What’s your favourite memory of the poles?

‘One of my favourites has got to be when I reached the North Pole on 22nd April 2010 which also fell on World Earth Day, skiing across the Arctic Ocean was such a great experience.  Another great memory is reaching the South Pole exactly 102 years after Captain Scott. It happened by chance, as my expedition took less time than expected, but it is a very special memory.’


I understand your grandparents had a smallholding on Dartmoor. What are your memories of spending time with them? 

‘I have very fond memories of spending time with them, bottle feeding lambs in the spring and getting stuck in snow drifts during the winter. I also completed the Ten Tors challenge in 1996 despite it being cancelled due to snow.’  


What are your favourite things about the moor? 

‘I love the differences in seasons that are seen on Dartmoor. The changes in colour of the bracken throughout the year and how it all turns green in the summer. I like the fact you don’t have to venture too far from home to find a proper wilderness. I also love the history of Dartmoor.’ 


What do you regard as your greatest achievement? 

‘While many people might think my expeditions alone are great achievements, I think it’s what you do with the experiences that builds you as a person. I am working very hard to give back to my community and currently am working on a project taking 10 children on a trip to Finland. I have also worked heavily in education and have worked with over 800 schools doing science workshops. I would regard my Honorary Doctorate in education for my work with schools as my greatest achievement.’


What’s the toughest thing you’ve had to face whilst on an expedition? 

‘When I fell through the ice in the North Pole. I had no dry suit on and the water was about -30 degrees, I definitely questioned what I was putting myself through at this point and thought about going home.’ 


What are your tips for people wanting to explore Dartmoor for the first time?

‘I’d say “be prepared” – if you’re planning on going for a walk, plan your route in advance.

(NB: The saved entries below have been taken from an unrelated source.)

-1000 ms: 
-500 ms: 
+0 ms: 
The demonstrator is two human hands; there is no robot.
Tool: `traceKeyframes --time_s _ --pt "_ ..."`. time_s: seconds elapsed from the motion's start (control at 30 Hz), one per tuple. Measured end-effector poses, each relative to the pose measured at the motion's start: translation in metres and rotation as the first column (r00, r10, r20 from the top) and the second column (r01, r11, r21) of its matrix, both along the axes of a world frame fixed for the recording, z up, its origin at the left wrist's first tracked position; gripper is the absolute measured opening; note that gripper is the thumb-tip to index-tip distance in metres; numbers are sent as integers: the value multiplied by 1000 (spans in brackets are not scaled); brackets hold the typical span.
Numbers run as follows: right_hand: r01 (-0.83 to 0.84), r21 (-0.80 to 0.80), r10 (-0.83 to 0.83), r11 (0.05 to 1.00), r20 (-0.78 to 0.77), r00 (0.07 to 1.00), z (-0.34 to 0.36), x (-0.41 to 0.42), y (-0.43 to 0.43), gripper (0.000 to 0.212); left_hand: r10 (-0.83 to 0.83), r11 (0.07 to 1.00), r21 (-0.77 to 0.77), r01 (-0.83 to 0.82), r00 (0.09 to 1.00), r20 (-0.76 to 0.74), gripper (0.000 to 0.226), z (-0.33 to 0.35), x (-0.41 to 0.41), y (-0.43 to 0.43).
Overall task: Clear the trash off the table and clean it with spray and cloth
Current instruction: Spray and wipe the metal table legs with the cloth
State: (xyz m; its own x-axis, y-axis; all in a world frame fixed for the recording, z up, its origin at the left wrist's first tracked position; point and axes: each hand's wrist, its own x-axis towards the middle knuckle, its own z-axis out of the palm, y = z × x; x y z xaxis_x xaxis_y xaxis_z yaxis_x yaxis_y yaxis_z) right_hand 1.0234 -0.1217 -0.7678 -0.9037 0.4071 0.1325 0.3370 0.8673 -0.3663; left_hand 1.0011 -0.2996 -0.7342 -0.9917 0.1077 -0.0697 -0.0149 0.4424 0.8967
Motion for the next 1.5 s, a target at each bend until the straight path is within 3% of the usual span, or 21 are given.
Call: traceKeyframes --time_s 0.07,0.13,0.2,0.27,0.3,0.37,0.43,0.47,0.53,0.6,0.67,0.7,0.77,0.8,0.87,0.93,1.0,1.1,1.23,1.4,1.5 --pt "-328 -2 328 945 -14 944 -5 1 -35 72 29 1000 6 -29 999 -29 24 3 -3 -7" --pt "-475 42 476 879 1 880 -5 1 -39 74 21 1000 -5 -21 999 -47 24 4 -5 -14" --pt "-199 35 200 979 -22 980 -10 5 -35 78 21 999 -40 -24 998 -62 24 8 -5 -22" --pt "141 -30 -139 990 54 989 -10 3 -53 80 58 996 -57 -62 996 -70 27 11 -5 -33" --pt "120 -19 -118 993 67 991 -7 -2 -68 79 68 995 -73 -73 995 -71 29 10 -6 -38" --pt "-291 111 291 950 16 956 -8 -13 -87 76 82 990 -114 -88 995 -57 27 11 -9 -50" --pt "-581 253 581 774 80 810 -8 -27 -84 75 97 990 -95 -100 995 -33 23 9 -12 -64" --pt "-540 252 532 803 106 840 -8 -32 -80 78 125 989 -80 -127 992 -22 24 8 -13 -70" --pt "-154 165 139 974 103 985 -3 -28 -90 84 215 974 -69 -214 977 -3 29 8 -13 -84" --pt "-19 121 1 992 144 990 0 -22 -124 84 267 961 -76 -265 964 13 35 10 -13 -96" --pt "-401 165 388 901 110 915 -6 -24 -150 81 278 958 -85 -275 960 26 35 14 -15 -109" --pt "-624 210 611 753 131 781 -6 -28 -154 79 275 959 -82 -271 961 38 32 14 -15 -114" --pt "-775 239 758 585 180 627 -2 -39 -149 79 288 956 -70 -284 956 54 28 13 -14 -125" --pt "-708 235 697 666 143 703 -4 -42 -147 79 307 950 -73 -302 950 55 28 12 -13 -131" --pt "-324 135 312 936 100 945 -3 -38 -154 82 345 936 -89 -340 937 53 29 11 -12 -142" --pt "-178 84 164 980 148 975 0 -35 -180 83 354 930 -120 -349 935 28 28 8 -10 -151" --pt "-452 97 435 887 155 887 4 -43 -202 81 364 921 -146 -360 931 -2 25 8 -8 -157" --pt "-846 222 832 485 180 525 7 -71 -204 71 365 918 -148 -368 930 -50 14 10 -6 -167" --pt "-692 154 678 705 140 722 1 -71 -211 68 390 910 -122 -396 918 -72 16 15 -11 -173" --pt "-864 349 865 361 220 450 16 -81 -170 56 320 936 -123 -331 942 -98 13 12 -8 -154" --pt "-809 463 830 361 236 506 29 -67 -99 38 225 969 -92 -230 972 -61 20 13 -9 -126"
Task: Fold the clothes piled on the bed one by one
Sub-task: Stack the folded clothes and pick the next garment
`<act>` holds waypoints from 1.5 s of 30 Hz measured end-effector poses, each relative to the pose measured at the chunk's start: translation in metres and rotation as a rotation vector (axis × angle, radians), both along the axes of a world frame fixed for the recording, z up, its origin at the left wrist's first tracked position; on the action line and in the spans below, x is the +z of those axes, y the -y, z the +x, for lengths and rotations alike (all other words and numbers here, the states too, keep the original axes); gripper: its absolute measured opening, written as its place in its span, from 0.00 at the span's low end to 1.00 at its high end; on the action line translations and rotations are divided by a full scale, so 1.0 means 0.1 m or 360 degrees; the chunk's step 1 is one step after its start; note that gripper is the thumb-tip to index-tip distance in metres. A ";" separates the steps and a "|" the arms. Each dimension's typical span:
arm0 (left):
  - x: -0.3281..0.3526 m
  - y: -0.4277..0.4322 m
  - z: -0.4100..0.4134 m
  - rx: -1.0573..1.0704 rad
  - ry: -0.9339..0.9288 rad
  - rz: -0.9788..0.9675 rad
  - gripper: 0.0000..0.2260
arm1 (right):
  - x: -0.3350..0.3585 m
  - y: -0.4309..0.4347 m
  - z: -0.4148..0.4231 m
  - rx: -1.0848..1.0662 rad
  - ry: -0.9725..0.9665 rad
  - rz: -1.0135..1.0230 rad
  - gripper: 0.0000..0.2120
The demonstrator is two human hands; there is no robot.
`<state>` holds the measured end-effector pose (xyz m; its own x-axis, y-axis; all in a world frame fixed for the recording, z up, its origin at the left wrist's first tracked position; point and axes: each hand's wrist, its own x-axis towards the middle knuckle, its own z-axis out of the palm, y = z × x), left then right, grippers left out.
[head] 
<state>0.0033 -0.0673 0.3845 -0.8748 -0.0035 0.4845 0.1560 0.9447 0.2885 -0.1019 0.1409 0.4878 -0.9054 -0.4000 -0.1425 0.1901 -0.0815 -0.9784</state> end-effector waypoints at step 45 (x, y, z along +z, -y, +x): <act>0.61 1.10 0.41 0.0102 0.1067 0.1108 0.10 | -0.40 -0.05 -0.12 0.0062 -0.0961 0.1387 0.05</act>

Don’t underestimate nature is another important one, and always check the weather before you go out. But most of all “don’t get lost.”’ 


What are your plans for the future?

‘I’d love to someday own a smallholding on Dartmoor. I have also recently got into horse riding and would love to maybe own some horses in the future and be a competent enough rider to ride out on the open moors.’


Do you foresee a time when you’ll have to stop exploring? 

 ‘Never! There will always be places I want to travel to and visit. The travelling life is the best education you can get; you learn so much about the world and about yourself, there is no way I want to stop anytime soon.’